Before log entries are written, client IP addresses are anonymized: the final octet of IPv4 addresses (and the final group of IPv6 addresses) is removed and replaced with zero. Stored log entries therefore identify a network range, not an individual visitor.
5. SSL / TLS encryption
For security reasons, this website uses SSL/TLS encryption on all connections. You can recognise an encrypted connection by the “https://” prefix in your browser's address bar and the lock icon. While encryption is active, the data you transmit to us cannot be read by third parties.
6. Contact by e-mail
If you contact us by e-mail, the details you provide (at minimum your e-mail address, plus any content you send) are processed for the purpose of handling your inquiry. The legal basis is Art. 6 para. 1 lit. b GDPR (pre-contractual or contractual communication) or Art. 6 para. 1 lit. f GDPR (legitimate interest in responding to your inquiry). We delete this information as soon as the purpose of processing has been fulfilled, unless statutory retention obligations apply.
7. External links
This website contains links to external websites (for example to our GitHub organisation (see the GitHub privacy statement), to Discord (see the Discord privacy policy), to the Steam store, and to reference documents such as c2pa.org). When you click such a link, you leave our area of responsibility. We have no control over how those third parties process your data. Their respective privacy policies apply.
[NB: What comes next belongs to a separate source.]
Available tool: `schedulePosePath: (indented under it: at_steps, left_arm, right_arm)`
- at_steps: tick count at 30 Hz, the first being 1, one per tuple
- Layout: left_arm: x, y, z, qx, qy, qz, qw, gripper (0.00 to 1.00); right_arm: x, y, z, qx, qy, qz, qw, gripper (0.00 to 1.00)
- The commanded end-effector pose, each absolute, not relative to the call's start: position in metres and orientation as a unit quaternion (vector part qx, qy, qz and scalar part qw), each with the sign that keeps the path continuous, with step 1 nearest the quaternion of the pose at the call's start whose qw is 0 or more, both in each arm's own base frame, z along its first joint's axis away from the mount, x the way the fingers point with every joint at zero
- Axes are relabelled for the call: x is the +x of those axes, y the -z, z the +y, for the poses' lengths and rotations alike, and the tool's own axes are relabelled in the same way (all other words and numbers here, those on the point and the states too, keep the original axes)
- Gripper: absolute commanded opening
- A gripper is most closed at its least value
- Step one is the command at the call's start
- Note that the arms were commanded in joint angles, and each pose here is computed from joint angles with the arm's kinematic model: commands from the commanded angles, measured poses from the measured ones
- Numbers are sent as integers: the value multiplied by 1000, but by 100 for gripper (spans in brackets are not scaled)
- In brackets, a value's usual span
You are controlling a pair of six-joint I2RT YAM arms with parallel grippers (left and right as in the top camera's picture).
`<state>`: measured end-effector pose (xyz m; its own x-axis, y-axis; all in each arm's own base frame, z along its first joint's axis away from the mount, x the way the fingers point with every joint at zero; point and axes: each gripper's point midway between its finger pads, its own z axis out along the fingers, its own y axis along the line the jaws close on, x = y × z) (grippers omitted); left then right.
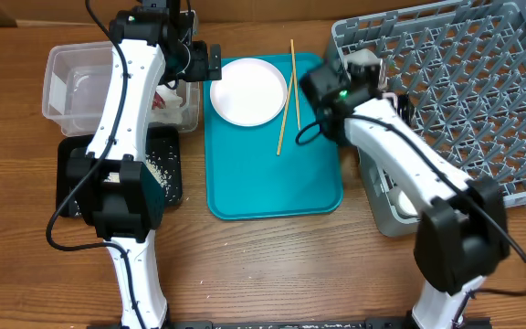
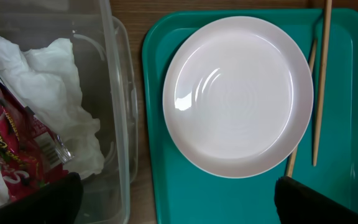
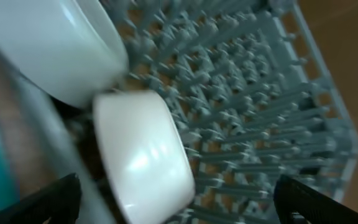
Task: Sort waste into correct bins and load items into the dishwasher
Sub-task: 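Release the pink bowl and reach the right gripper to the white plate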
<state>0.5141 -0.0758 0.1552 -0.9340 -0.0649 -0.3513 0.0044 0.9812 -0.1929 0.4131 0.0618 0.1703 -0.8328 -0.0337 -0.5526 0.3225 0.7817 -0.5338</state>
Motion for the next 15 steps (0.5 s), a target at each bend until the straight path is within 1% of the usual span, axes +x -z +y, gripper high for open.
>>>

8. No automated decision-making
We do not engage in automated decision-making (including profiling) within the meaning of Art. 22 GDPR.
9. Your rights
Under the GDPR you have, among others, the following rights with respect to personal data about you that we process:
- Right of access (Art. 15 GDPR), to know what we hold about you
- Right to rectification (Art. 16 GDPR), to have inaccurate data corrected
- Right to erasure (Art. 17 GDPR), the “right to be forgotten”
- Right to restriction of processing (Art. 18 GDPR)
- Right to data portability (Art. 20 GDPR)
- Right to object to processing (Art. 21 GDPR)
- Right to withdraw a previously granted consent with effect for the future (Art. 7 para. 3 GDPR)
To exercise any of these rights, contact us at the e-mail address given in Section 1.
10. Right to lodge a complaint
You have the right to lodge a complaint with a data-protection supervisory authority about our processing of your personal data (Art. 77 GDPR). The competent authority for our company is:
Berliner Beauftragte für Datenschutz und Informationsfreiheit
Alt-Moabit 59–61, 10555 Berlin, Germany
www.datenschutz-berlin.de
11. International transfers
Personal data we process on our own infrastructure stays on servers located within the European Union. Where you interact with us through third-party platforms (for example by opening an issue on GitHub, contacting us on Discord, or installing software via Steam), the data you submit is processed by the respective platform operator, which is established in the United States. Those operators rely on the EU-US Data Privacy Framework as the legal mechanism for transfers out of the EEA. Valve Corporation (operator of Steam) is established in Bellevue, WA, USA; GitHub Inc. and Discord Inc. are likewise US-based. The platforms’ own privacy policies, linked in section 7, govern their processing.
12. Changes to this policy
This privacy policy is current as of the date shown below. As we further develop our website or in response to changes in law or regulatory guidance, it may become necessary to update this policy. The current version is always available on this page.
This privacy policy is provided in English because vAIdeo.bot is an English-language service. Under Art. 12 GDPR, we may address data subjects in a language they understand; for our audience, that language is English.